Foreclosure as One of Obama’s Top Priorities

by Peter Vernon on General

Preventing foreclosure may be one of President-elect Barack Obama’s top domestic priorities, but he also has other housing-related concerns on his agenda too. Alleviating homeowner’s taxes and acceding to the change of the mortgage-closing procedure are also in Obama’s to do list.

Avoiding Foreclosure

During his presidential campaign, Obama promises that his Treasury and Housing departments would be more assertive in adjusting the mortgage terms as the feds would collaborate with the states to organize extensive mortgage reform to combat the prevailing foreclosure problem.

Obama aims government and businesses to obtain broadly accepted rules in deciding who can avail of a loan modification and who cannot. That would mean a change from the current and time-consuming process of deciding on loan modifications on a case-to-case basis.

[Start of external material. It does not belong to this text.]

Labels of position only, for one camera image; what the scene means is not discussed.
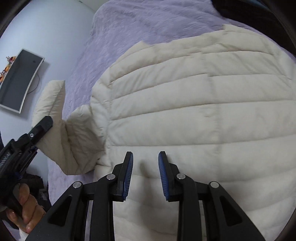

In addition, Obama wants lenders to delay the foreclosure proceedings until 90 days if the borrower is bargaining. He wants bankruptcy judges to make some changes in the mortgages of debtors in the repayment plans of Chapter 13 as well. Although lenders have opposed this move, they have no power to fight it since banks are receiving hundreds of billions of dollars in bailout money.

Tax Proposals

Obama intends to have a 10 percent tax credit on mortgage interest for non-itemizers since many homeowners do not get tax breaks for their interest payment on mortgage debt. The tax credit would be refundable as filers could acquire the money even though they do not owe any income tax.

Moreover, he suggests allocating $25 billion to the states so that they can provide money to local governments that raise property taxes in order to purchase important services like police, fire and schools.

Closing Cost Changes

Last November, the federal housing department made changes in the good faith estimate of closing costs (GFE) procedures. GFE is the document that records the estimated fees and taxes on a mortgage deal. Starting 2010, the GFE will be regulated into a three-page document, while estimated fees will have to be precise and brokers will have to reveal their compensation.

Even though challenges are in the way of getting government entities and private businesses to work together in the same direction, there is still optimism in the administration’s plans in foreclosure prevention, tax proposals and closing cost reform.